It was further made to appear that for moneys advanced by the defendant, in the course of the business of the company, he received more than the legal rate of interest. As the evidence was given, these occasions were not frequent, however; neither were the amounts large. One occasion was stated particularly in the testimony of Mr. Fiske, which was the only one mentioned by him as being within his recollection. The witness William Corson mentioned another, where an excess above the legal rate of interest received was $90.60. This excessive interest was not received by the defendant under any agreement for the payment of usury, but it seems to have been taken by him as a bonus for the advances which he had made; and, while it is true that a director or trustee of a corporation has not been disabled by the law from loaning money to the company, it is still necessary for his protection in the transactions that it shall appear that no undue advantage has been taken by him of his position, or of the authority permitted to be exercised by him over the affairs of the company. Loans made in good faith for the convenience or necessity of the company are sanctioned by what was held in Oil Co v. Marbury, 91 U. S. 587; but there it did not appear that any funds in the way of excessive interest or usury had been received. This part of this case appears to have been quite limited in its amount; but, for whatever the defendant did so receive fr.om the company upon advances or loans made by him to the defendant, he has been regularly held accountable by the judgment. ISTo specific amount has been adjudged against him; but that is left to be ascertained, as it very properly may be, upon the accounting ordered to take place.

It was further proved that the defendant had become interested in various transactions with the company which have been described and designated as “ventures.” These were purchases made by the company, for which the defendant advanced the money. The property purchased went into the possession of the company, and was sold by it, and the profits arising out of the transactions divided equally between the company and the defendant. What he .did was to advance his money to enable the company to enter upon and promote these enterprises. The services by which the property was taken in charge, or put into a condition to be sold, were those of the subordinates of the company, and not of the defendant. Various amounts of money are shown to have been paid to the defendant as his share of these profits. They were clearly secured by him by reason of his position in, and authority over the af*539fairs of, this corporation, and in substance and effect were in the nature of bonuses or premiums paid for the use of his money. Within the rule maintained by the authorities which have already been mentioned, these profits he had no right to exact or receive. While he was entitled to a return of his money out of these various transactions, together with lawful interest upon the amounts advanced, he had no legal right to share in the profits of the business. That was the business exclusively of the company itself, and the profits were wholly payable to it for the benefit of its stockholders and creditors; and so far as they have been received by the defendant, beyond the amounts to which he was entitled by way of interest and principal for the moneys advanced by him, he is liable to account in this action.

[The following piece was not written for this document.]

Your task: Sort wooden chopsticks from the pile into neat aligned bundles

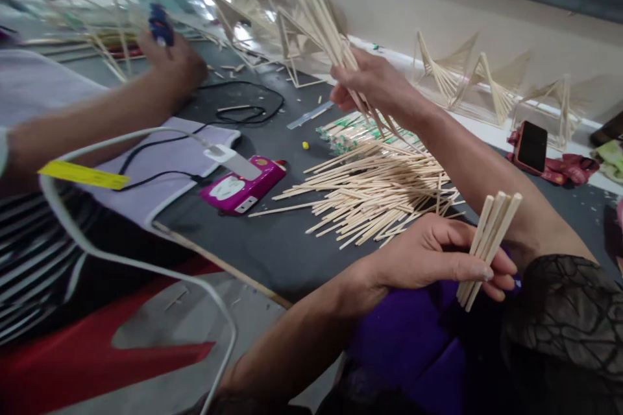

On the 20th of October, 1883, the company had become indebted to the defendant for moneys loaned and advanced, and for obligations which he had incurred, in the sum of $16,500; and, with the consent of a majority of the stockholders, a chattel mortgage was executed and delivered to him for the security of this sum, upon a large part, if not all, of the property of the company. This mortgage was assailed as unlawful, under the provisions of the statute declaring that it should not be lawful to make any transfer or assignment, in contemplation of the insolvency of the company, to any person or persons whatever; and declaring every such transfer and assignment to an officer or stockholder or other person, in trust for them or their benefit, to be utterly void. 2 Rev. St. (6th Ed.) p. 399, § 4. But this section of the statute was not in force at the time when this mortgage was executed, for it had been repealed by section 1, subd. 39, c. 402, Laws 1882. And it was not again restored, by the repealing of so much of this act as related to it, until the enactment of chapter 434 of the Laws of 1884. It can therefore be of no advantage whatever to the plaintiff in this action.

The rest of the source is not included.